§ What you have to do: Lines to restate from the data below: from the one containing "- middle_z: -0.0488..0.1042" to the one containing "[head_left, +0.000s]", both included. Give them again exactly, and only them.

Dataset excerpts
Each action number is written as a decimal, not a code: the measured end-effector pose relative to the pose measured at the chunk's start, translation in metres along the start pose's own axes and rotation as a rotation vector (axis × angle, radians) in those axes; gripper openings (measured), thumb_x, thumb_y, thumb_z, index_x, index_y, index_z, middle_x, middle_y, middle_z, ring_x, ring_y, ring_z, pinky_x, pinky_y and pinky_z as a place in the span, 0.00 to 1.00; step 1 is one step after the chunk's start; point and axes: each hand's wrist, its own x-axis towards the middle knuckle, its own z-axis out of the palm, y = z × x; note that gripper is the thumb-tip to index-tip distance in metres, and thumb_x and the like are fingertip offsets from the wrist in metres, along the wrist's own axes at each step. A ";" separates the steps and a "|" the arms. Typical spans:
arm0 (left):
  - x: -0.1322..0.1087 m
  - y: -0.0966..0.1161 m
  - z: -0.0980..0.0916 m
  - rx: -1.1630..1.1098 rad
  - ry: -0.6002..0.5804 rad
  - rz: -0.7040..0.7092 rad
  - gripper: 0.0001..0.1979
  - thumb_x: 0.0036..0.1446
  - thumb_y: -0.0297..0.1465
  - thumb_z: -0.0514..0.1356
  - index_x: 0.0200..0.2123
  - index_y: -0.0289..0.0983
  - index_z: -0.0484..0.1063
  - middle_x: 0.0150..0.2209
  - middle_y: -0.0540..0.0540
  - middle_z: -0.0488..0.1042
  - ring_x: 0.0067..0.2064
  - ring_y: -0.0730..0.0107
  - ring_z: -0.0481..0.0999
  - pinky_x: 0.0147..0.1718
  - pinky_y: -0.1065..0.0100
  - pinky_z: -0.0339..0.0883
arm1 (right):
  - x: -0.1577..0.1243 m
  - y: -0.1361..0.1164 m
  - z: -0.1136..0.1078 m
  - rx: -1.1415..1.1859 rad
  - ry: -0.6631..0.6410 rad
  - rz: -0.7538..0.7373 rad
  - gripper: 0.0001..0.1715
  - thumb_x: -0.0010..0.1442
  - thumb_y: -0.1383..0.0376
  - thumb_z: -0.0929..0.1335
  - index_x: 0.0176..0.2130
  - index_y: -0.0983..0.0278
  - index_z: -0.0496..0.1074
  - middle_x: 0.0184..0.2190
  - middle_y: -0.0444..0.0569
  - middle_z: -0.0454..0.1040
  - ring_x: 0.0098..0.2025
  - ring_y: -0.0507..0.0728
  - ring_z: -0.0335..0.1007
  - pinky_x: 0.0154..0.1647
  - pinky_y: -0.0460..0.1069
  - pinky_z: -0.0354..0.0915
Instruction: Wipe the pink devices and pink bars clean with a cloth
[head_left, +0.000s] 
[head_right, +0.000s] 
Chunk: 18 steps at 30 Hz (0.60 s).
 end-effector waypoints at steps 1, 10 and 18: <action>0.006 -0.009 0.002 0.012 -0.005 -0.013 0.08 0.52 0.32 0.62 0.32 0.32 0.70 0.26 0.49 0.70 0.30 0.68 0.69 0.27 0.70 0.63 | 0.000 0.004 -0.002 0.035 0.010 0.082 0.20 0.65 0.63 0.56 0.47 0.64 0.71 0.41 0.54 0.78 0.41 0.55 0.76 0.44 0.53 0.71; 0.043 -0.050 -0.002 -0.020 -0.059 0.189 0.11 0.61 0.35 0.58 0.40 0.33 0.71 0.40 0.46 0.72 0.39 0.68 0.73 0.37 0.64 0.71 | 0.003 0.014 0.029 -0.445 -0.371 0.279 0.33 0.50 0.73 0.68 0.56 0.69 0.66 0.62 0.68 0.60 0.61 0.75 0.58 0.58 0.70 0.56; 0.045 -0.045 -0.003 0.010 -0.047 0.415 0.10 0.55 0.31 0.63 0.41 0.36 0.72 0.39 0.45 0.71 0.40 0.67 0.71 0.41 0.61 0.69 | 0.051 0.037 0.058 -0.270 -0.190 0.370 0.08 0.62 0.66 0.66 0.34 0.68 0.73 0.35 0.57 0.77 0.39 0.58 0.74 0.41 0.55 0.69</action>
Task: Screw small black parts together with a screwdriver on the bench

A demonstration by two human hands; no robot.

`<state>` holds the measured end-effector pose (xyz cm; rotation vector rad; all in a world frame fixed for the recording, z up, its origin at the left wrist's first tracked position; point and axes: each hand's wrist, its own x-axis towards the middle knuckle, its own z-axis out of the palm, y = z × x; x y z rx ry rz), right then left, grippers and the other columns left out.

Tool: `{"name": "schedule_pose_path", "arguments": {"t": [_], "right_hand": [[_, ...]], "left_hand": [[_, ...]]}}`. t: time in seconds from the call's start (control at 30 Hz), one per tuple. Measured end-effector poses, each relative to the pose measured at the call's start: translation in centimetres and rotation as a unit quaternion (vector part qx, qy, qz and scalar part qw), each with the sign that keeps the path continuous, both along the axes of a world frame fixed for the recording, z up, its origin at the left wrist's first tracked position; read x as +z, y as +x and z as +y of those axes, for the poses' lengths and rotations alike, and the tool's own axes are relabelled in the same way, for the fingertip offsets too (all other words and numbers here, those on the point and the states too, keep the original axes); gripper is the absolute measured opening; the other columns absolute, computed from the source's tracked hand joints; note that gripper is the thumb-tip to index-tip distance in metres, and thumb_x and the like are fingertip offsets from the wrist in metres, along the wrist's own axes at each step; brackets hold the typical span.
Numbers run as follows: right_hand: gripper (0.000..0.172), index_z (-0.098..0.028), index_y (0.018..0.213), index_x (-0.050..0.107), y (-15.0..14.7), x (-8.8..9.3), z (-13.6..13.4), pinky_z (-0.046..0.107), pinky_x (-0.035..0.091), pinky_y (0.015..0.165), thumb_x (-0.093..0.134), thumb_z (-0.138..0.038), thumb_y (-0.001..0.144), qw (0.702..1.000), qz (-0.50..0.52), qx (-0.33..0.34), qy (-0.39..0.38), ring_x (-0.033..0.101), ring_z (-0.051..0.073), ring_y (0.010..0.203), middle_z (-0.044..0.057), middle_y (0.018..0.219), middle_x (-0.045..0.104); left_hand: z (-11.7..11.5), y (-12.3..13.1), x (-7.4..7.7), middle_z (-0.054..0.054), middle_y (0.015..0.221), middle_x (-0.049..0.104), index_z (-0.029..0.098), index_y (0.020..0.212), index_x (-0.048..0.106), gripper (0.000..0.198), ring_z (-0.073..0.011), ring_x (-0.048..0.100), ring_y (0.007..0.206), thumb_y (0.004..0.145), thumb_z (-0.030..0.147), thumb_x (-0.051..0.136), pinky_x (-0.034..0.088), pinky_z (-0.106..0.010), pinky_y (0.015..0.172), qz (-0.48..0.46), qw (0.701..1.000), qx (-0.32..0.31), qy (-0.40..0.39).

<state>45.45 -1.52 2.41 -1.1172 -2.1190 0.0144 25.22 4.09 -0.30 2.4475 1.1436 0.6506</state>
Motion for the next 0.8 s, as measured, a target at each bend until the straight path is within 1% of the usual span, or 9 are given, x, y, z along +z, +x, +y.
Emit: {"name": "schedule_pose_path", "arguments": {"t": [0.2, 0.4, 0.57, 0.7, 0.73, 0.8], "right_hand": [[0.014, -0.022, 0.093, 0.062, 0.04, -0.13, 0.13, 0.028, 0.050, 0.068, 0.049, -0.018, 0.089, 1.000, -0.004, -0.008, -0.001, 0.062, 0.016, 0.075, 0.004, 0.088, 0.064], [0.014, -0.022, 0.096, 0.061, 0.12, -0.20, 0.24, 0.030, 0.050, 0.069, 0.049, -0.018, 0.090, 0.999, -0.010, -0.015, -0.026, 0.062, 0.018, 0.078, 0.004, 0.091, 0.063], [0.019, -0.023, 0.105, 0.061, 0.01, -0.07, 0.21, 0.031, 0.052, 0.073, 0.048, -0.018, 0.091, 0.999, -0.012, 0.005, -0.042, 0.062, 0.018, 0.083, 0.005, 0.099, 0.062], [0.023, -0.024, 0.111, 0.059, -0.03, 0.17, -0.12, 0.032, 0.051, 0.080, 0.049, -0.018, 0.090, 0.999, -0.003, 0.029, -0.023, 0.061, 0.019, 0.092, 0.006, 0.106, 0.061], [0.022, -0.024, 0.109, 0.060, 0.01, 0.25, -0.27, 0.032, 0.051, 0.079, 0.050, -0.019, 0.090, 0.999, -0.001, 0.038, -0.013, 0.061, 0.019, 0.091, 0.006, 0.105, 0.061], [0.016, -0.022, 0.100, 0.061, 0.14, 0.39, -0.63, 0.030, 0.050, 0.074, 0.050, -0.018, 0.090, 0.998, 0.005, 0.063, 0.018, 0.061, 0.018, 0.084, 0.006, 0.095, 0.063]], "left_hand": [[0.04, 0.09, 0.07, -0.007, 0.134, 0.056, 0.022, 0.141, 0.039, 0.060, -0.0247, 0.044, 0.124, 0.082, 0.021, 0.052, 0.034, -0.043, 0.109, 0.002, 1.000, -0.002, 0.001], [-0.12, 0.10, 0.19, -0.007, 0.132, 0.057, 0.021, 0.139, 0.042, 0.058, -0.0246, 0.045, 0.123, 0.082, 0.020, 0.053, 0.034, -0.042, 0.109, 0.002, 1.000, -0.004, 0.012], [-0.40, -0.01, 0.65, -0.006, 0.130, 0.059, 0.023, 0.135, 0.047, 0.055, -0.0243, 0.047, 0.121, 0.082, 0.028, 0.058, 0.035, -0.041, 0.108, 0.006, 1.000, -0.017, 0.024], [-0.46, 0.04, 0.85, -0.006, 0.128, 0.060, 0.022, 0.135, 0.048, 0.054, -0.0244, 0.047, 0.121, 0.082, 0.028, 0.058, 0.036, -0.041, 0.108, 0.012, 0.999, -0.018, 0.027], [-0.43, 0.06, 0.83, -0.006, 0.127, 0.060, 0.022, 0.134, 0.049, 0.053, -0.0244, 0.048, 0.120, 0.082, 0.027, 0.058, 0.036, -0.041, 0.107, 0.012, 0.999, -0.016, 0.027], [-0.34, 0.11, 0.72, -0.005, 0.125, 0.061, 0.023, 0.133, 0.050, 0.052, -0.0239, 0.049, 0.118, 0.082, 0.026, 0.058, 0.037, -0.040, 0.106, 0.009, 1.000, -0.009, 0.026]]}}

§ Finished exercise:
  - middle_z: -0.0488..0.1042
  - ring_x: 0.0067..0.2064
  - ring_y: -0.0730..0.0107
  - ring_z: -0.0481..0.0999
  - pinky_x: 0.0147..0.1718
  - pinky_y: -0.1065..0.0100
  - pinky_z: -0.0339..0.0883
arm1 (right):
  - x: -0.1577..0.1243 m
  - y: -0.1361..0.1164 m
  - z: -0.1136..0.1078 m
  - rx: -1.1415..1.1859 rad
  - ry: -0.6631..0.6410 rad
  - rz: -0.7538..0.7373 rad
  - gripper: 0.0001..0.1715
  - thumb_x: -0.0010..0.1442
  - thumb_y: -0.1383..0.0376
  - thumb_z: -0.0929..0.1335
  - index_x: 0.0176..0.2130
  - index_y: -0.0983..0.0278
  - index_z: -0.0496..0.1074
  - middle_x: 0.0184..0.2190
  - middle_y: -0.0444..0.0569
  - middle_z: -0.0454..0.1040
  - ring_x: 0.0098..0.2025
  - ring_y: -0.0507..0.0728
  - ring_z: -0.0335..0.1007
  - pinky_x: 0.0154..0.1647
  - pinky_y: -0.0460..0.1069
  - pinky_z: -0.0354..0.0915
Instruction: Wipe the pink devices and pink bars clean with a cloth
[head_left, +0.000s] 

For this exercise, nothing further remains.